**MATERIAL FOR THE TASK**
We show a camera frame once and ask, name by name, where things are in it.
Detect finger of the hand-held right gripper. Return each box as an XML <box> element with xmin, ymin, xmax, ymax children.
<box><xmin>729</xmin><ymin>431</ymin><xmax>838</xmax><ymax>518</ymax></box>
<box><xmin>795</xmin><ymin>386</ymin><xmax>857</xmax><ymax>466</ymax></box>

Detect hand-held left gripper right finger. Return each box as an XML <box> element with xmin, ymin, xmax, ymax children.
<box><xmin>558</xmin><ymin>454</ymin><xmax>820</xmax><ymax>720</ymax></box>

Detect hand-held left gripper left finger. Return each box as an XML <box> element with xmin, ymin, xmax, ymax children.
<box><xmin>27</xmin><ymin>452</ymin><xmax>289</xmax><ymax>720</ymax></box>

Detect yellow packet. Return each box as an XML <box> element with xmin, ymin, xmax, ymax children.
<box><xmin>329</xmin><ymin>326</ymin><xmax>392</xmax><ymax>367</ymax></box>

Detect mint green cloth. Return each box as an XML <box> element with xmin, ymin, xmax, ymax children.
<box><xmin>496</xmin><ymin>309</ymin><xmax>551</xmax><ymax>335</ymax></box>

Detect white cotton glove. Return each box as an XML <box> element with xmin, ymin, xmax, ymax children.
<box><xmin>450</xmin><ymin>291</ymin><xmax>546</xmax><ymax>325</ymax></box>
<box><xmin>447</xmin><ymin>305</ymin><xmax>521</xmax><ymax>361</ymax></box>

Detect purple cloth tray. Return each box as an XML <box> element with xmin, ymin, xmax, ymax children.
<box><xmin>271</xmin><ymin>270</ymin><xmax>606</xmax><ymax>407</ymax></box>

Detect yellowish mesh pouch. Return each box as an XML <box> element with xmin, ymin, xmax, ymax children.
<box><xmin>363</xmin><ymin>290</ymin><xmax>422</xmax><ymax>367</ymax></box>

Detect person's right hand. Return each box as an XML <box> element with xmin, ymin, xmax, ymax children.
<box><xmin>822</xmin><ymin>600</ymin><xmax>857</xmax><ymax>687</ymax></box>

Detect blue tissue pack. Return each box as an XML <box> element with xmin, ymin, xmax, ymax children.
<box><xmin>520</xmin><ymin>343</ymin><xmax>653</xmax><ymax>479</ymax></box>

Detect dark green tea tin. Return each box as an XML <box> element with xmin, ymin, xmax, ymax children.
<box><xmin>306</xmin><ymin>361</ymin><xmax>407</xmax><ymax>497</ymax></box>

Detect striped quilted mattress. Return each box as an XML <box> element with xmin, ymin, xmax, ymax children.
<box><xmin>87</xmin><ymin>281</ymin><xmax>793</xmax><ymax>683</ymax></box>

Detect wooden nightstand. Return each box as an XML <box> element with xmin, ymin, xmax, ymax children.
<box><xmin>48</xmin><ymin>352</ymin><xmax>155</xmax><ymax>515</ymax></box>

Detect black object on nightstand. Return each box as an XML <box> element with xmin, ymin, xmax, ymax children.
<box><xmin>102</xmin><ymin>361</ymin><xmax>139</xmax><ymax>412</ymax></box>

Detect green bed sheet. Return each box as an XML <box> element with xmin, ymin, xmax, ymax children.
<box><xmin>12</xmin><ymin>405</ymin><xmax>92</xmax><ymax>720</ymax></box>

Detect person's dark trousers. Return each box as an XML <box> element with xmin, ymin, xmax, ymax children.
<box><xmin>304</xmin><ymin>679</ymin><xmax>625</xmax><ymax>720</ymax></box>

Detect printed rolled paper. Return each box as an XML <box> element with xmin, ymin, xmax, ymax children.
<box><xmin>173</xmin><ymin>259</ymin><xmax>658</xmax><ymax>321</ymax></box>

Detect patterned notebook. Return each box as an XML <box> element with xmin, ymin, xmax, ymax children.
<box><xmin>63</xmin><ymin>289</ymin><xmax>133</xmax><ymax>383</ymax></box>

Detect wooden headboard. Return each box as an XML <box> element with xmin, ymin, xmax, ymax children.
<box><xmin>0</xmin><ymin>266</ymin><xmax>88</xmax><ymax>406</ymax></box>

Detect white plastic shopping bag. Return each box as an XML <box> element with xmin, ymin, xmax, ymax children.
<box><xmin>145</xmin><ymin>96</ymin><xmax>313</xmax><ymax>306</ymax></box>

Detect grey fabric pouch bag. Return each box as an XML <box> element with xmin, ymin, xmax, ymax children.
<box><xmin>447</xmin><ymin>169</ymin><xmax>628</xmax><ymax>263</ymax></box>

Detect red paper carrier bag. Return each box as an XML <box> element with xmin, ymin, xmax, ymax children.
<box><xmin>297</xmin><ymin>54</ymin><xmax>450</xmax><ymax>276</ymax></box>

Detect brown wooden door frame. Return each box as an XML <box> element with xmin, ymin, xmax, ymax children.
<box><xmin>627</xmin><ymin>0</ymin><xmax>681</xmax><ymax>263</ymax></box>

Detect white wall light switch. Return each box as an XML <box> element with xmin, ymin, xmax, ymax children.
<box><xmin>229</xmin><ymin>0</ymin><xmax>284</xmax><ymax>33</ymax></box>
* * *
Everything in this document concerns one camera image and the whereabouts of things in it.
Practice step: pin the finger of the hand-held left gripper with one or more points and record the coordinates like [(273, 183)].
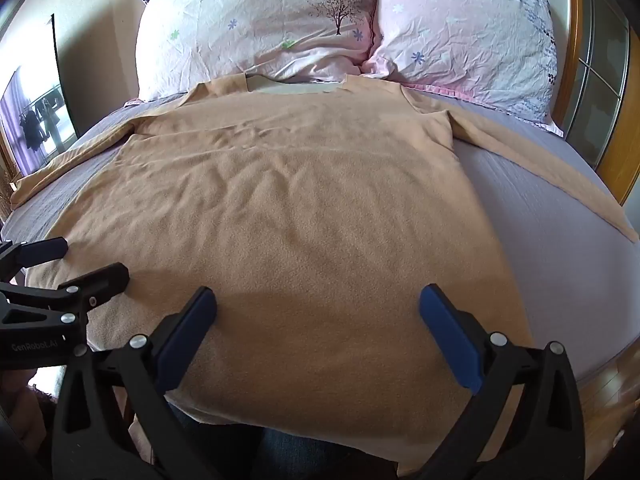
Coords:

**WHAT IS NEEDED**
Filter the data down to the lines that contain the string "wooden", and copy them.

**EXPECTED OUTPUT**
Detect wooden nightstand. Return each box as an XML <box> element with xmin, ymin, xmax, ymax children.
Detect wooden headboard. Return each box as an XML <box> element with xmin, ymin, xmax, ymax children.
Detect brown wooden door frame. Return each box as an XML <box> element with xmin, ymin, xmax, ymax children.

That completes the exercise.